[EXERCISE DATA]

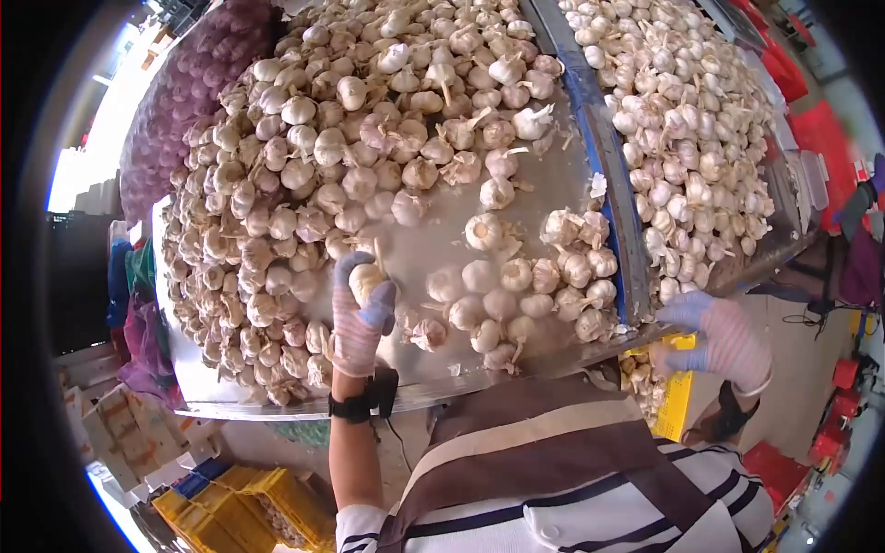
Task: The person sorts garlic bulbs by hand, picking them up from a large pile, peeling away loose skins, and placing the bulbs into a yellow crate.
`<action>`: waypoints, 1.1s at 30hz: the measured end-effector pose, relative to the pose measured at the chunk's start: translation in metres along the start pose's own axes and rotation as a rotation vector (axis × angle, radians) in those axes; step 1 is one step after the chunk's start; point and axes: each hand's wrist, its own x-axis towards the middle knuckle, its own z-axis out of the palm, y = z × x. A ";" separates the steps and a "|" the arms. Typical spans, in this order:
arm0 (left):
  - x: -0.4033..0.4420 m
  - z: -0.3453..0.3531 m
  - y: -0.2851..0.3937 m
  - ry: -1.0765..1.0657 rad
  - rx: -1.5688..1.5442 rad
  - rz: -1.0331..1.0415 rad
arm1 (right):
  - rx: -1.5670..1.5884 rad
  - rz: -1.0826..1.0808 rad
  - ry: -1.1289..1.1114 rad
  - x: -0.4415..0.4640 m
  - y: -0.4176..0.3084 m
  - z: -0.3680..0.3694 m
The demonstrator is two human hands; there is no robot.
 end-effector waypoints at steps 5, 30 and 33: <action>-0.009 0.007 0.006 0.098 0.017 0.084 | -0.007 -0.248 0.135 0.059 -0.019 0.057; 0.007 -0.003 -0.013 -0.156 0.266 -0.210 | -0.197 -0.249 -0.246 0.011 0.013 0.025; 0.017 0.030 -0.031 -0.190 1.027 0.539 | -0.061 -0.176 0.014 0.060 0.024 0.046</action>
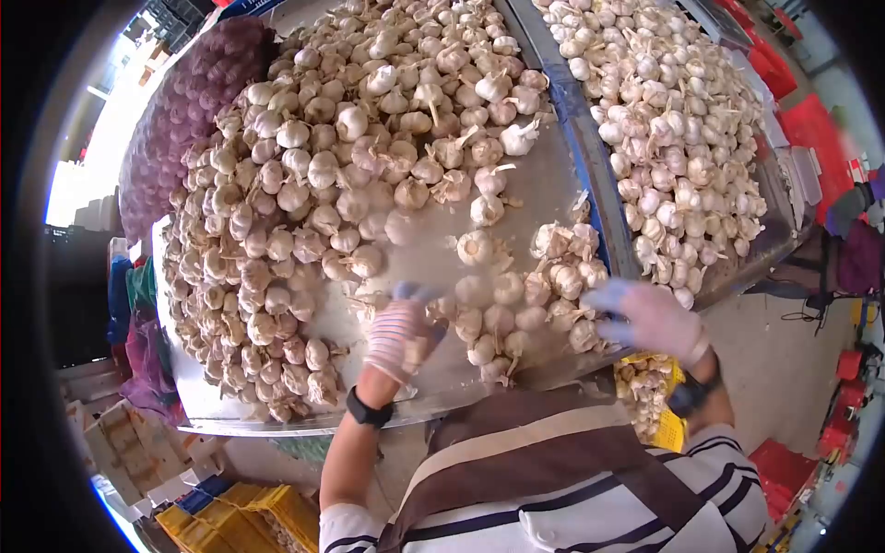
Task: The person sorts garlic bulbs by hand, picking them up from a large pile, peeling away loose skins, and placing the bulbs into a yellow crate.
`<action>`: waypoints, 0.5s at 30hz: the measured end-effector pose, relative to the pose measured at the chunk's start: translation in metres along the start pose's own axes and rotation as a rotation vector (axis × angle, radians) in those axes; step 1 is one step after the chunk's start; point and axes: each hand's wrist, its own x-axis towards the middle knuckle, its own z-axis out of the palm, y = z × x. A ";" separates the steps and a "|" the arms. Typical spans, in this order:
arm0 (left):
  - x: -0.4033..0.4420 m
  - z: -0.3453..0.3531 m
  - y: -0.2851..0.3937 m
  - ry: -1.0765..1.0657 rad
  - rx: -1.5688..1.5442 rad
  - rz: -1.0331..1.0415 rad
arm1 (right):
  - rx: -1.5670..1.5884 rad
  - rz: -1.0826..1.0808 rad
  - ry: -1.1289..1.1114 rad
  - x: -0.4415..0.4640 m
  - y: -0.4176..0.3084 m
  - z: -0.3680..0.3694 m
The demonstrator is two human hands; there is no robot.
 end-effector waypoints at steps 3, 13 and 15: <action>0.003 0.015 0.000 -0.458 0.366 -0.038 | -0.063 -0.049 0.247 0.083 0.010 0.023; 0.003 -0.013 -0.001 -0.326 -0.092 -0.325 | 0.351 -0.308 0.451 0.224 0.045 0.076; -0.001 -0.023 0.011 -0.131 -0.684 -0.452 | 1.046 -0.216 0.309 0.201 0.031 0.081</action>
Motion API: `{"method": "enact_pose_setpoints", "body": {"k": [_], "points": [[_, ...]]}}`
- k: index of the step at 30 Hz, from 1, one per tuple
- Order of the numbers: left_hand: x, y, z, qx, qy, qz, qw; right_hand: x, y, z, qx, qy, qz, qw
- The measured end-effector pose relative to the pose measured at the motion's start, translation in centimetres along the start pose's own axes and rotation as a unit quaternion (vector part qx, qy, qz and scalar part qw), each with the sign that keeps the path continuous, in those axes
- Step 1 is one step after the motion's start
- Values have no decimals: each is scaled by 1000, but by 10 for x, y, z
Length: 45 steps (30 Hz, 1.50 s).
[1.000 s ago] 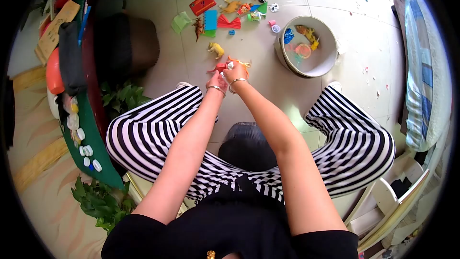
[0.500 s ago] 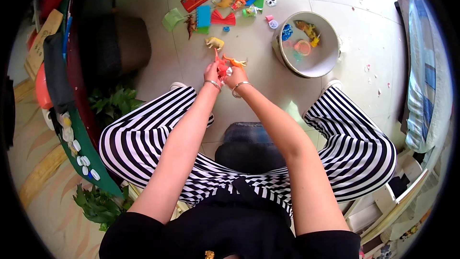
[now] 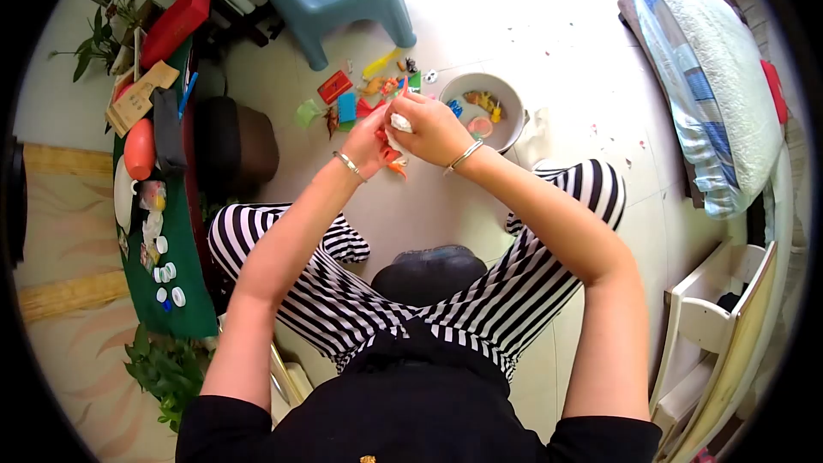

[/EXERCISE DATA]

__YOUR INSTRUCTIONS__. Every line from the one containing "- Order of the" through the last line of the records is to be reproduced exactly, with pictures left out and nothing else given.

__WRITTEN ANSWER__.
- Order of the numbers: left_hand: x, y, z, qx, qy, qz, qw; right_hand: x, y, z, qx, qy, qz, qw
- The measured end-effector pose relative to the pose measured at the motion's start, translation in centimetres along the start pose's own axes and rotation as a unit quaternion (vector part qx, qy, qz and scalar part qw), each with the sign that keeps the path continuous, in those axes
- Step 1 is one step after the motion's start
- Values have no decimals: each is scaled by 1000, but by 10 for x, y, z
Length: 45 steps (30 Hz, 1.50 s).
[1.000 s ago] 
[0.500 s ago] 
[now] 

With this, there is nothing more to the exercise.